だから、ジーナのほうがいい子……で、間違いないんだよな……?
「ガス様、今度私にピンクの靴を買ってくださいね!」
ジーナの言葉が耳元で響く。
「え? 僕が?」
「ガス様は私の婚約者なんですから、当然でしょう!」
「しかし、先週も君にせがまれてイヤリングを買ったじゃないか。あれ、結構高かったんだよな……」
「何をケチケチ言っているのですか! ガス様は伯爵家のご子息なんですから、お父様に頼んだらいいじゃない!」
気の強そうな真っ赤な瞳を向けて、癖のある同色の髪を振り乱しながら喚くジーナに、僕は内心で溜め息をついた。
「……わかったよ」
「やったぁ! それじゃあ向こうでお茶にしましょうか!」
「先に行っててくれるかい? 僕は少し、子爵と話があるんだ」
「ふぅん。わかりました。でも、早くしてくださいね?」
「ああ……」
ジーナと母親が部屋を出ていくのを見送って、僕は子爵にそっと声をかける。
「……大変ですね」
「ローナは、絶対にあんなこと言わなかった」
「え?」
「こういうとき、あの子なら『ブルーも素敵だわ、お父様ありがとう』そう言って笑ってくれる。
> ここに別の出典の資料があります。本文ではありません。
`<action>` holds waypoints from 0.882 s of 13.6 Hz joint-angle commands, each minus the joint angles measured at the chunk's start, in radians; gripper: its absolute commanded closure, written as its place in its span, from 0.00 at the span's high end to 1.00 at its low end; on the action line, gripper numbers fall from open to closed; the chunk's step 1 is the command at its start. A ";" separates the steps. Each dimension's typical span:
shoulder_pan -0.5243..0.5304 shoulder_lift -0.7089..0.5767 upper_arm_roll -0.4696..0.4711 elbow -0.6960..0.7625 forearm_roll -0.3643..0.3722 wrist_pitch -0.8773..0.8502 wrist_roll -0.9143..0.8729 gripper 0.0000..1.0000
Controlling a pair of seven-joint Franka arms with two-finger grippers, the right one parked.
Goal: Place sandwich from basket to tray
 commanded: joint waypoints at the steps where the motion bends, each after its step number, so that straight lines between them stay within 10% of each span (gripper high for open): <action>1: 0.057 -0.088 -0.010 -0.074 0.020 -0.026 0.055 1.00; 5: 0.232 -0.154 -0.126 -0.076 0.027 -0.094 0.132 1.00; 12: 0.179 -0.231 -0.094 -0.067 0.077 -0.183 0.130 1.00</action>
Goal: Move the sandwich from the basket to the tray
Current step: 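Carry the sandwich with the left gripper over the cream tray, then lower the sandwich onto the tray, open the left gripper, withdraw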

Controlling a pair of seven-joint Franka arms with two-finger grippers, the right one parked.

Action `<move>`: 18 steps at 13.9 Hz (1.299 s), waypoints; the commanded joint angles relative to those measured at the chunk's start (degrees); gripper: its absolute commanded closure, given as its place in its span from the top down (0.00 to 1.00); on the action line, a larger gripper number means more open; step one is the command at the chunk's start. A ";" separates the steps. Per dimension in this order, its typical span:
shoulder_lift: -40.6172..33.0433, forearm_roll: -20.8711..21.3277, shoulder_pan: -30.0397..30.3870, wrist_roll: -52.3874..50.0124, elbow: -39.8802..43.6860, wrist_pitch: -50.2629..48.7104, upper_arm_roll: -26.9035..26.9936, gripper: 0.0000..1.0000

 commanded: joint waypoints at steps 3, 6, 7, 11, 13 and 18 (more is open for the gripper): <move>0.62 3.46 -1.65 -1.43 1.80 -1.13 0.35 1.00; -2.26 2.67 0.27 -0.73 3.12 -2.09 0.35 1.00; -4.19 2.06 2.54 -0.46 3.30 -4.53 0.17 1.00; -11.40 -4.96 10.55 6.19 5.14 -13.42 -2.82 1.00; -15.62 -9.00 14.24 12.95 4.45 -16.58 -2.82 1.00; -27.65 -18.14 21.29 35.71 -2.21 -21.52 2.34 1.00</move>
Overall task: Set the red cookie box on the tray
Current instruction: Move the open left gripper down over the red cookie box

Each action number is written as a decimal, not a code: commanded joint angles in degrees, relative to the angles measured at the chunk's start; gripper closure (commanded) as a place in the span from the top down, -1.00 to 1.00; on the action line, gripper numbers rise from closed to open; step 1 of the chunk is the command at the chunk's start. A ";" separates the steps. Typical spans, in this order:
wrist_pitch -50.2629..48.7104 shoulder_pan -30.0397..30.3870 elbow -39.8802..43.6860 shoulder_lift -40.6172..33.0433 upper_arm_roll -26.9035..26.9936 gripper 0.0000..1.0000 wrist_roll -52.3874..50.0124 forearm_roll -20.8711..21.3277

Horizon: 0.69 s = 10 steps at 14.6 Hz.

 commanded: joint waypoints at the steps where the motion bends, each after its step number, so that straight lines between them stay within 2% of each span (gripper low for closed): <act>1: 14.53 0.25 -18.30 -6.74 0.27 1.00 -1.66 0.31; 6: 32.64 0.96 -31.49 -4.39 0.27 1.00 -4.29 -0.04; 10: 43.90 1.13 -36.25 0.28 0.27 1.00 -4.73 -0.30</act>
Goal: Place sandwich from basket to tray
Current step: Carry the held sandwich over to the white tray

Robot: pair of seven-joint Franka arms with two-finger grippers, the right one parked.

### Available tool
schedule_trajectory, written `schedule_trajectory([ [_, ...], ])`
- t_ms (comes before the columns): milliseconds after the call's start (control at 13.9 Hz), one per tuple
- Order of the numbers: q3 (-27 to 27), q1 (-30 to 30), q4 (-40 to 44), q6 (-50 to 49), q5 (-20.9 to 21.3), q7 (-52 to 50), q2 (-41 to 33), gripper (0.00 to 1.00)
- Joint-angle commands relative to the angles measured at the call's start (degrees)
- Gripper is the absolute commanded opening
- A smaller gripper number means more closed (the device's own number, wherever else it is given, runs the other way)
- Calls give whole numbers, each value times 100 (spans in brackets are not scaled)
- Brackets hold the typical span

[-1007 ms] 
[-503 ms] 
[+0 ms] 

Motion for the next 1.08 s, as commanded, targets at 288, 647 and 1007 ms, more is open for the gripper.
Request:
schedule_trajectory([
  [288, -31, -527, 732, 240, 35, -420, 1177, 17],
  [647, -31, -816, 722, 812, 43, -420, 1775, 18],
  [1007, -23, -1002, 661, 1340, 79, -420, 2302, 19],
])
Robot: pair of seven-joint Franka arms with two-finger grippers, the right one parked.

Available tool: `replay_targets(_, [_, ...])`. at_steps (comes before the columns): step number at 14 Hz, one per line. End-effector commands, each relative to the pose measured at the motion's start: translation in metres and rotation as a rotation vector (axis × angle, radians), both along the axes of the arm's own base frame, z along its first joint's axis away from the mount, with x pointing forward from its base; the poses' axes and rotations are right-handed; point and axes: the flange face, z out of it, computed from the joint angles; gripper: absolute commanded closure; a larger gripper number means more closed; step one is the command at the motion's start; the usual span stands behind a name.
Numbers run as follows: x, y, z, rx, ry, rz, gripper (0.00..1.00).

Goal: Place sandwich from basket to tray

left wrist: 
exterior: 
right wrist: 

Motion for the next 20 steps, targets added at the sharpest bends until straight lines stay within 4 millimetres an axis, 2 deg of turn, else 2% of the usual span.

たとえそれが本心ではなかったとしても……ローナは我儘一つ言わずいつも私を支えてくれていた……。ローナは本当にいい子だった……」
ぶつぶつと、独り言のように呟く子爵の言葉には、怒りや憎しみ、後悔の念が感じられる。
「しかしローナは僕のことを金づるとしてしか見ていなかったんですよ? いい子なのはふりだけで、あなたのことだって、頼りない父親だと思っていると、ジーナが言っていました!」
「……そうだな。まったくその通りだよ」
「子爵……?」
はぁー、と深く息を吐き、子爵は思い詰めた表情でふらふらと部屋を出ていった。